Beresford Arms Hotel

Beresford Arms Hotel

The Beresford Arms Hotel is the oldest surviving hotel building in South Australia. It was restored by the Adelaide City Council in the period after a fire severely damaged the structure. It is now once again a private residence.

The hotel is a rare example of the simple, vernacular structures which were built by the colonists in the earliest years of their frontier city. Inevitably most of these buildings were replaced by more solid and more elaborate structures, especially during the boom period of the 1870s and early 1880s and in the twentieth century. Hotels in particular were rebuilt as imposing two story buildings, and so it is all the more surprising that this humble, run-down house, which was originally an inn, should have survived as a direct link with the vernacular buildings of the 1840s.

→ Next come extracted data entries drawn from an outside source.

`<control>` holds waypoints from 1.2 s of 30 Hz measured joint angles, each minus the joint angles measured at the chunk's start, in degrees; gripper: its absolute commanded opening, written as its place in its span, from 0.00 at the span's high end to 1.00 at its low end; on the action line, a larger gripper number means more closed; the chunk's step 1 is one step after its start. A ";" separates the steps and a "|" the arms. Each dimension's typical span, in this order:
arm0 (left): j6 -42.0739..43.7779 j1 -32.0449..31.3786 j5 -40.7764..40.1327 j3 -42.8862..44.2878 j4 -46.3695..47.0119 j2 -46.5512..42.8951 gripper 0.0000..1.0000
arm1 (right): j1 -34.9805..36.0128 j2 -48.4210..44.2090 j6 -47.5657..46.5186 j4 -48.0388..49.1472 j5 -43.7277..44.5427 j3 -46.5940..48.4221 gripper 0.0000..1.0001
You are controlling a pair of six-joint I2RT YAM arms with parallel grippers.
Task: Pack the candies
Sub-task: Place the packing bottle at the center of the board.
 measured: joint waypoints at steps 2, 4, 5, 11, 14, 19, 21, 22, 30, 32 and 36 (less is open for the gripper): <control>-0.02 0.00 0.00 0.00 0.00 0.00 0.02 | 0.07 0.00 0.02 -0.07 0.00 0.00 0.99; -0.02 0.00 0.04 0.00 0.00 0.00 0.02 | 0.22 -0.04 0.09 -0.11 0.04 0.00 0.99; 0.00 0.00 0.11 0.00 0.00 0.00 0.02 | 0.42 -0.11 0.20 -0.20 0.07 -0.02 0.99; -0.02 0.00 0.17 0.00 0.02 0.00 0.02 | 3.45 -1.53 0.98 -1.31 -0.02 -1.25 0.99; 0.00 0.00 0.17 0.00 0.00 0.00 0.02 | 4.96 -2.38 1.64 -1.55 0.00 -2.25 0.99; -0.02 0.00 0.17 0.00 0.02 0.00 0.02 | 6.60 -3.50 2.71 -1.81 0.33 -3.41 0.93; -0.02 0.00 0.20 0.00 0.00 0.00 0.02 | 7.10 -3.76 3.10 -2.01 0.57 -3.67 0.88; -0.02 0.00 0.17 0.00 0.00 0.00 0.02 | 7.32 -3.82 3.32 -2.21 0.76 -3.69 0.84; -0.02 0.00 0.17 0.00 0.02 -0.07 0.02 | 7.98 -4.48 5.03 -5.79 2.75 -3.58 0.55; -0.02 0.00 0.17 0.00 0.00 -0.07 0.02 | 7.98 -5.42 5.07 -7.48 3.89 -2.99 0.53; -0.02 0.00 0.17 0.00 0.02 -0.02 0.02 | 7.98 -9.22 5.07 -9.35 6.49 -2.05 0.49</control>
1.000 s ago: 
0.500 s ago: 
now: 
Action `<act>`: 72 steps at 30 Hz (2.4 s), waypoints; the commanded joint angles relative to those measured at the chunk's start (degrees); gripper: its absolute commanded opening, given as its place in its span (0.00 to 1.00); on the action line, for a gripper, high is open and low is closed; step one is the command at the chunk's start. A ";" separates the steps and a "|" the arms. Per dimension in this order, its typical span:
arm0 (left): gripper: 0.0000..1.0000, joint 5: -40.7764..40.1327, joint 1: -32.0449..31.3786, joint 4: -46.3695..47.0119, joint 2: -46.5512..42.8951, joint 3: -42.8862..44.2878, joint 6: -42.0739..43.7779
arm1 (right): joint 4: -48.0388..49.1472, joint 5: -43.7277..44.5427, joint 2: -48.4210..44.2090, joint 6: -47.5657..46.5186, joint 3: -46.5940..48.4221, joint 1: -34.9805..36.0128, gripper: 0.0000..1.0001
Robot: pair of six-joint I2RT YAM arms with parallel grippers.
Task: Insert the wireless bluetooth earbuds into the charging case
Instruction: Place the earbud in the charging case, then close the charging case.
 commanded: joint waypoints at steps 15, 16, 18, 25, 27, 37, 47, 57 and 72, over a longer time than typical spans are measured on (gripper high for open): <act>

The building, known as the Beresford Arms, was first licenced in 1840 with John Martin as landlord. J. Martin remained landlord for seven years but retained ownership for more than thirty while he devoted himself to storekeeping.

In 1849 the Beresford Arms was leased to James Ellery. It was assessed in the rate book of 1849 as approximately four times the value of adjoining residences, its substantial nature probably ensuring its survival. By 1851 the Beresford Arms was described as an eight roomed stone and brick house, annual value ₤45. In 1855 the inn was leased to Hugh Hall, followed by Henry Palmer for two years from 1856. In 1856 the name of the inn was changed to the Oddfellows Arms. During William Tidswell's occupation of the property in 1858, the interior was renovated and the 'long room' and the 'square room' being floored in 'a workmanlike manner'. The Oddfellows Arms ceased trading in 1861, the building (described as being of five rooms) is noted in the assessment as unoccupied. Through the 1860s the annual value dropped, indicating no improvements, and in 1873 John Martin sold it to Johannes Andreas Schrader (printer). In this period John Martin consolidated his financial interests in Rundle Street, home to the long lived John Martin's store.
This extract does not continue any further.